My grandpa doesn’t know I’m a woman. How am I supposed to hide something like that?

Sure, it was easier when I was 19 and came out to my family as a “gay man.” As I tearfully hugged my mom and sister, I was so grateful just to be accepted that I probably would have gone along with anything in return. But it was my own cowardice too. It did seem safer, after all. What was the harm in letting grandpa – racist, Palin-loving grandpa who goes to church every morning and evening and gets mailers about the UN’s “homosexual agenda” – keep believing whatever he wants?

The holidays and birthday parties at his house, the weekly dinners together that had become a tradition for us since grandma passed away, the avoidance of politics as we barely concealed our disgust, everything continued as usual. It’s not like I ever had any boyfriends to hide, anyway. Maybe that should have told us all something.

By the time I first came out, I was well on my way to feminine territory. But breaking out of assumptions, especially big ones like what gender you are, can take some work.
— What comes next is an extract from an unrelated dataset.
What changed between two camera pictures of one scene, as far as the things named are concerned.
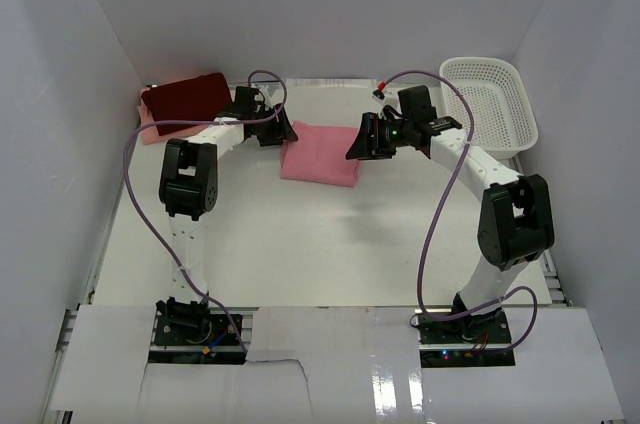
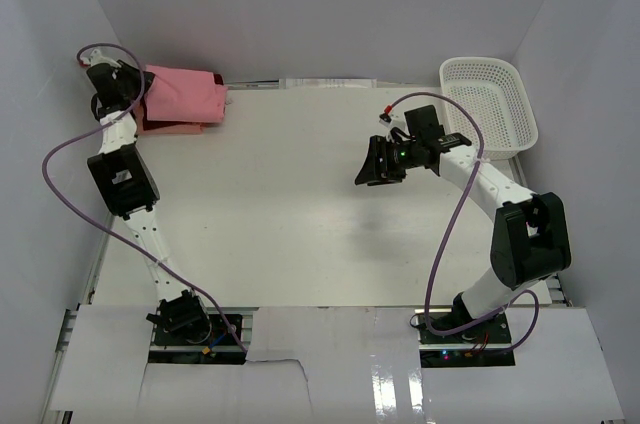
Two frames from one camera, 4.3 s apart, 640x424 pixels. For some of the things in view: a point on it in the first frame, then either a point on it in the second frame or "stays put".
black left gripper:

You’ve lived as a guy all your life, you find you have an attraction to men (even if not an exclusive one), you lean toward the effeminate, and that’s the role society offers you: gay man. It was just the nearest place I could find for myself. I wasn’t yet ready to consider that I might actually want to be a woman instead.

Sometimes I wish I were one of the people who had “always known” in some sense that they were really a man or a woman, the people who eventually have that epiphany all at once, and know exactly what their path is if they choose to take it. Sure, I knew what it would mean to be trans – and people who knew me online were already starting to see me that way – but I had to carve away at the space of possibilities until the only remaining option was too obvious to ignore.

So I spent two years putting myself together into what I wanted to be, for the first real time in my life. Two years of going by “he or she, either’s fine,” while being she’d and ma’amed in public more and more often. Two years of growing into something more than a gay guy. “Drag,” I jokingly called it. But really, it was just… me.

You’d think people would notice their child, their grandchild, their sibling becoming a woman right before their eyes. It’s obvious in retrospect, but you might not recognize what’s happening if you don’t know what to look for. For my little midwestern family, the idea that one of us could be trans wasn’t even on their radar. “Sex changes” were just some abstract thing that happened to other people, somewhere else, in the realm of Jerry Springer and Maury and bad comedy movies. When something is so utterly remote from your experience, you don’t even consider the possibility that it could happen in your own home. Not even if you see it every day.

And that’s how things stayed, with nobody really sure what was going on, not even me. I settled into what I had begun to call the “gender demilitarized zone,” not quite trans but maybe, definitely not a guy but still partially “he” for no reason other than the inertia of the years, not yet countered by enough of an opposing force to push me over the hump into outright womanhood.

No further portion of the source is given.